Chisca

Total population
- Extinct as a tribe. Descendants became Yuchis or merged into Shawnee and Muscogee

Regions with significant populations
- United States (Eastern Tennessee, Southwestern Virginia, Spanish Florida)

Languages
- Yuchi language

Religion
- Indigenous religion

= Chisca =

Extinct Native American tribe originating in Tennessee

The Chisca were a tribe of Native Americans living in present-day eastern Tennessee and southwestern Virginia in the 16th century. Their descendants, the Yuchi, lived in present-day Alabama, Georgia, and Florida between the 17th and early 19th centuries, and were removed to Indian Territory in the 1830s.

The Hernando de Soto expedition heard of, and may have had brief contact with, the Chisca in 1540. The Juan Pardo expeditions of 1566 and 1568 encountered the Chisca and fought them.

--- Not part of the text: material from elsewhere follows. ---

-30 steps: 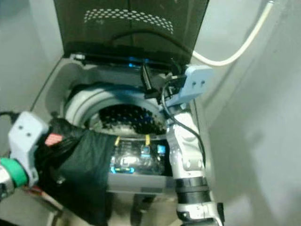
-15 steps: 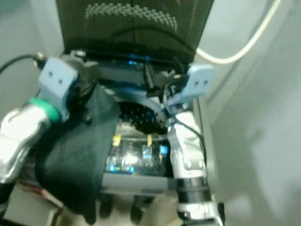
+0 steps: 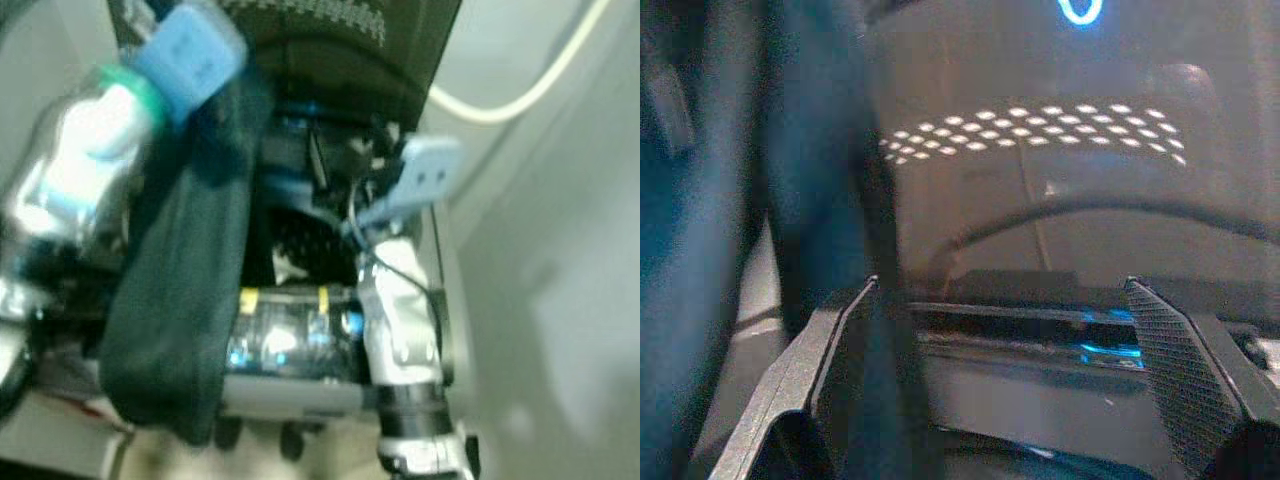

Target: Clothes washing

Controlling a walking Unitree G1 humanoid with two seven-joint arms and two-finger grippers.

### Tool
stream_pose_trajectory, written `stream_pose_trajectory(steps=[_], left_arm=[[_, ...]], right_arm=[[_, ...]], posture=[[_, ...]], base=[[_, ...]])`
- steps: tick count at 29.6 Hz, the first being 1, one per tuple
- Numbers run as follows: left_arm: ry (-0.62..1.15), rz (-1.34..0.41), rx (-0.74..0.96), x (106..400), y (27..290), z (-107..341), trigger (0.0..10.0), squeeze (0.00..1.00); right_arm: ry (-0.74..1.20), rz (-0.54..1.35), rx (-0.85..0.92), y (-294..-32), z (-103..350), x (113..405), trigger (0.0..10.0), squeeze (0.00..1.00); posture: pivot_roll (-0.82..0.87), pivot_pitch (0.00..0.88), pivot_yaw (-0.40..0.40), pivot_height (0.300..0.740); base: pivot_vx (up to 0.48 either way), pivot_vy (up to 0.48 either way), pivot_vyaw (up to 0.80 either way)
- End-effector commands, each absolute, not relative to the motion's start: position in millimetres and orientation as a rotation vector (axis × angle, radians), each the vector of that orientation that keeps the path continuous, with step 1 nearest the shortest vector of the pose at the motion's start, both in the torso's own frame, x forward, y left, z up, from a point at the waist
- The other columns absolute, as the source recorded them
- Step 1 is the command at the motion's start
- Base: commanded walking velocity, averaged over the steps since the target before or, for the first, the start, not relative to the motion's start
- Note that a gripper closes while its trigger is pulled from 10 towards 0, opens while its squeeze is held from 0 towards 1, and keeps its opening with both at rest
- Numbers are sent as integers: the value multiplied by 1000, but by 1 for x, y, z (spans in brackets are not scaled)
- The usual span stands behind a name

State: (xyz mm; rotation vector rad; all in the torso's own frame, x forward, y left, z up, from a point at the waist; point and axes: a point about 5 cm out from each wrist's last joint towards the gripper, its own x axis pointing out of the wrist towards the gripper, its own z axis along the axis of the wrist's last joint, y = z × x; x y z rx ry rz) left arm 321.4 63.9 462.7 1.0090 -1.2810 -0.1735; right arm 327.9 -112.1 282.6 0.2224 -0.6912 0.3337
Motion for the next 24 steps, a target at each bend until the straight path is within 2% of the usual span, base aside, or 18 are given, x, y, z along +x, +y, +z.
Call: stream_pose_trajectory(steps=[1, 4, 6, 7, 10, 11, 12, 13, 17, 18, 21, 24], left_arm=[[-1349, -176, 1086, 322, 56, 454, 0, 0], [-1393, -162, 1102, 319, 53, 456, 0, 0], [-1336, -213, 1098, 327, 52, 450, 0, 0], [-1232, -284, 1023, 336, 54, 440, 7843, 0], [-1232, -284, 1023, 336, 54, 440, 7843, 0], [-1078, -397, 926, 349, 56, 424, 10000, 0], [-895, -539, 780, 360, 61, 404, 10000, 0], [-807, -646, 691, 364, 64, 389, 10000, 600], [-768, -706, 648, 366, 67, 381, 10000, 600], [-733, -742, 585, 366, 71, 376, 10000, 1000], [-721, -770, 519, 363, 76, 373, 10000, 1000], [-742, -805, 419, 346, 85, 369, 10000, 1000]], right_arm=[[-699, 317, 215, -117, 283, 325, 10000, 0], [-701, 314, 213, -117, 283, 324, 10000, 0], [-704, 312, 210, -118, 284, 324, 10000, 0], [-706, 311, 209, -119, 284, 325, 10000, 0], [-706, 311, 209, -119, 284, 325, 10000, 0], [-708, 312, 207, -119, 285, 325, 10000, 0], [-710, 317, 205, -119, 286, 326, 10000, 0], [-712, 321, 205, -118, 287, 327, 10000, 0], [-712, 323, 205, -118, 288, 327, 10000, 0], [-713, 325, 206, -117, 288, 328, 10000, 0], [-713, 325, 208, -117, 288, 327, 10000, 0], [-713, 323, 212, -117, 288, 327, 10000, 0]], posture=[[14, 159, 6, 740], [14, 159, 6, 740], [8, 151, 8, 740], [7, 144, 0, 740], [7, 144, 0, 740], [8, 142, -1, 740], [14, 136, -7, 740], [23, 131, -9, 740], [27, 127, -8, 740], [30, 123, -7, 740], [32, 120, -5, 740], [42, 113, -4, 740]], base=[[0, 0, 0], [0, 0, 0], [0, 0, 0], [0, 0, 0], [0, 0, 0], [0, 0, 0], [0, 0, 0], [0, 0, 0], [0, 0, 0], [0, 0, 0], [0, 0, 0], [0, 0, 0]])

By early in the 17th century, Chisca people were present in several parts of Spanish Florida, engaged at various times and places in alternately friendly or hostile relations with the Spanish and the peoples of the Spanish mission system. After the capture of a fortified Chisca town by the Spanish and Apalachee in 1677, some Chisca took refuge in northern Tennessee, where they were absorbed into the Shawnee, and in Muscogee towns in Alabama. Around the turn of the 18th century, some Chisca, by then generally called Yuchi, joined the Apalachicola Province towns that resettled around Ochisi Creek in central Georgia, thus becoming part of the "Lower Towns of the Muscogee Confederacy". A few Chiscas remained in western Florida into the middle of the 18th century.

== History ==
===16th century===
In 1540, the Hernando de Soto expedition entered the southern Appalachian Mountains in North Carolina. At the town of Coste at the mouth of the Little Tennessee River, de Soto was told of the "Chisca" province that was north of Coste and produced copper and "another finer but softer metal of the same color". (Note: Teresa Martin and Luisa Menéndez, Native American women who had been taken from the Appalachian Mountains by the Spanish in the 1560s, recalled in 1600 that the people of their respective towns had obtained gold ornaments from the Chiscas, and described the Chisca (in what Hann [2006] calls "mythic terms") as "white-skinned, blue-eyed, red-haired, and [wearing] clothing".) According to de Sotos's account, he sent out a small exploration party near the Nolichucky River in the vicinity of the upper Tennessee River, where they were attacked and defeated by Chisca warriors. (Note: Sampeck, et al. state that it is unlikely that the town of Chisca was located along the Nolichucky River, and calculate, given that de Soto's men were gone for 10 days in very difficult terrain, that Chisca was about 25 leagues (86.75 mi) from Coste.)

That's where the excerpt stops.